Hi.
I have some trouble understanding the linking process and hence this related question.
Lets say I need a global variable that is needed by every single source file in my project.
I would create a constants.h header and put extern const int var; in it. In corresponding source, constants.cpp, I would put const int var = 5; .(oh and a question here, wouldn't just int var = 5; work?)

Then, every source file would get var. (supposedly)
Will source files, that don't #include "constants.h" get access to var?
If so, how would it possible if there is no link between the 2 files?

Edited 4 Years Ago by theguitarist

int and const int are not the same thing -- int is a variable that can change a runtime from one value to another, while const int may not even be given storage because the compiler may just treat it as if it were a macro by inserting its value wherever it is used.

Each source file is compiled separately, so only the file that has the included header will have "var". And only one file can have the header file included.

while const int may not even be given storage because the compiler may just treat it as if it were a macro by inserting its value wherever it is used.

No, it can't be treated as a macro (substituting for a literal constant), because the const-variable must have an address in memory, i.e., you need to be able to write const int* p = &var; and get a valid address out of that. Literal constants are prvalues, and thus, don't have an address in memory, while const-variables are non-modifiable lvalues, they're different.

In corresponding source, "constants.cpp", I would put const int var = 5;.

This is wrong. In the "constants.cpp", you need to write:

extern const int var = 5;

This is because, by default, a const-variable has internal linkage (i.e., not accessible from other translation units). This means that writing const int var = 5; is equivalent to writing static const int var = 5;, which is inconsistent with the prior declaration (in "constants.h") as an extern.

Then, every source file would get var. (supposedly)
Will source files, that don't #include "constants.h" get access to var?

Every source file that has an #include "constants.h" will have access to that one and unique instance of the const-variable var. In other words, if you print the address of var from each source file, you will get the same value.

If so, how would it possible if there is no link between the 2 files?

There is a link, made by the linker. Declaring the const-variable as "extern" gives it external linkage meaning that the symbol will be exported in the compiled object file (from "constants.cpp") and that all other source files making use of that const-variable will be linked with that exported symbol.

while const int may not even be given storage because the compiler may just treat it as if it were a macro by inserting its value wherever it is used.

Yes, an object of type const int need not be stored anywhere.

But then, the same is also true of any object, even modifiable objects.

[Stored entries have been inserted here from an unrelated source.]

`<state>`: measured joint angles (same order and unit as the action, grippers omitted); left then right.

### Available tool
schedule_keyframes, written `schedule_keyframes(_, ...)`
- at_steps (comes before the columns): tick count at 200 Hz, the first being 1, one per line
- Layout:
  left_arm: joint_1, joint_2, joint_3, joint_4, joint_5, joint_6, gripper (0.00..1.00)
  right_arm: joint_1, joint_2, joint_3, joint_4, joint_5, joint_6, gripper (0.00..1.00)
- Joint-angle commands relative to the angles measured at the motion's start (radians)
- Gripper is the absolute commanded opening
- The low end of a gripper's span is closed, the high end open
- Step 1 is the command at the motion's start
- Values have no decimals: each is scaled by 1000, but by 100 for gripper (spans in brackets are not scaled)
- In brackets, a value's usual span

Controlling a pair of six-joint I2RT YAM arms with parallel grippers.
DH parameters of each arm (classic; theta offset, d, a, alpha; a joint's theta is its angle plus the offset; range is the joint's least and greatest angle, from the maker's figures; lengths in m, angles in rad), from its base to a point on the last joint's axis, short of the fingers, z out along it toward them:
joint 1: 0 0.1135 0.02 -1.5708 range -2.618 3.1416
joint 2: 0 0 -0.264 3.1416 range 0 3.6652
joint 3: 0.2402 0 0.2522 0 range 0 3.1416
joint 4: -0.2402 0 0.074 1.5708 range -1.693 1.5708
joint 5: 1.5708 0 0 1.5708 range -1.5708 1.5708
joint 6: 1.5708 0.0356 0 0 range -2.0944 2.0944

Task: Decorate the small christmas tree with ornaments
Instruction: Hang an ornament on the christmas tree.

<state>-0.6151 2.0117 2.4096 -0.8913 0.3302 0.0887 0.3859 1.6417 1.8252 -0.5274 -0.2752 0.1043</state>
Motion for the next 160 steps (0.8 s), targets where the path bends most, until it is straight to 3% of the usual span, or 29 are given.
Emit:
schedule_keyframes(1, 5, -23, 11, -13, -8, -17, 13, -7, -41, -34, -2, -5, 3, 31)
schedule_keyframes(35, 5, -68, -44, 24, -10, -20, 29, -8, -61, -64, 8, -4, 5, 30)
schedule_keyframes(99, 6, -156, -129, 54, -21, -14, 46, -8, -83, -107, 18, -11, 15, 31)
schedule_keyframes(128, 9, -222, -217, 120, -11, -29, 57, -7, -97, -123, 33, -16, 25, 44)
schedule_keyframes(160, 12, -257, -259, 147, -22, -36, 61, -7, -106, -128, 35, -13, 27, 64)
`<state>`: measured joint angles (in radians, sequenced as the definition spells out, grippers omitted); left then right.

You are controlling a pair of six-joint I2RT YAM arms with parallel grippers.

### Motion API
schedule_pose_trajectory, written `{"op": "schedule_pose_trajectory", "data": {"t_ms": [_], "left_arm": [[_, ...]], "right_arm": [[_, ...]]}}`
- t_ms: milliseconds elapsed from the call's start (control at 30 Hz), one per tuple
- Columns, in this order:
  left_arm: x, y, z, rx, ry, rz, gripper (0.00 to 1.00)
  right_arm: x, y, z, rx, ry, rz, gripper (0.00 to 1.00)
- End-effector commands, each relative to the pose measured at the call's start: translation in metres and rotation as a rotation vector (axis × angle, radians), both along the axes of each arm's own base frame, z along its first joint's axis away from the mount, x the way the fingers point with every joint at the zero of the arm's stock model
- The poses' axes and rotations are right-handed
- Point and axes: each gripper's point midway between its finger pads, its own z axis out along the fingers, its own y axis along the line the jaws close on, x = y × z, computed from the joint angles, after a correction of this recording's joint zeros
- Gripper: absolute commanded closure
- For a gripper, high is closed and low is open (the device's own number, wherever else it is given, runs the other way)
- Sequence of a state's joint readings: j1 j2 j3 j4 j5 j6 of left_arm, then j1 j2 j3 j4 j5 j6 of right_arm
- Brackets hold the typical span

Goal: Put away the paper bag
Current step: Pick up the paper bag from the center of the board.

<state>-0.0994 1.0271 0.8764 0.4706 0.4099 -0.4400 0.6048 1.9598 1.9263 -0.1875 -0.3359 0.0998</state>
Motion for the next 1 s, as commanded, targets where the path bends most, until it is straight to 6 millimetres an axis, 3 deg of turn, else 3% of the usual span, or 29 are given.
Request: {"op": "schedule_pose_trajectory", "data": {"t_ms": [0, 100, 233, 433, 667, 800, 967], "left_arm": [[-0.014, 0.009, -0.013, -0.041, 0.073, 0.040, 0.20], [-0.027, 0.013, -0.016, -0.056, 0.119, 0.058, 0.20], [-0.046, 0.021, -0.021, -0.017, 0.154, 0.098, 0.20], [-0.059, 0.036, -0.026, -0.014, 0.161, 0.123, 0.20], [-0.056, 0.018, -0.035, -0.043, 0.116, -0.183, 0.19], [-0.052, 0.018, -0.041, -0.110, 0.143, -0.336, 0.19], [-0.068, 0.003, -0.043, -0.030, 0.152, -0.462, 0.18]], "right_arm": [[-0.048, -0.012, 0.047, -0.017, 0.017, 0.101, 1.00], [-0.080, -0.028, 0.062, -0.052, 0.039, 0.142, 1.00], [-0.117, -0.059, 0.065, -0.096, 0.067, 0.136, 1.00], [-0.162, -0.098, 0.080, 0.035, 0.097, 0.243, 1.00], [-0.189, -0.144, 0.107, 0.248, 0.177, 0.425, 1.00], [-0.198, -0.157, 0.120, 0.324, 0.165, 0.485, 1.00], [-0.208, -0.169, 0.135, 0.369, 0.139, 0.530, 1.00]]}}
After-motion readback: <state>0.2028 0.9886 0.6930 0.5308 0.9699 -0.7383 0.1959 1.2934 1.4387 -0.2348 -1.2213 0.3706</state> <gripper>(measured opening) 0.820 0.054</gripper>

If we have int m = 23 ; m is an lvalue, and its adress can be taken: int* p = &m ; p will not be equal to the nullptr and p will not compare equal to a pointer to any object other than m; *p will alias m. All these are requirements of a conforming C++ implementatrion. That m should be actually stored somewhere is not.

The semantic descriptions in this International Standard defne a parameterized nondeterministic abstract machine. This International Standard places no requirement on the structure of conforming implementations. In particular, they need not copy or emulate the structure of the abstract machine. Rather, conforming implementations are required to emulate (only) the observable behavior of the abstract machine.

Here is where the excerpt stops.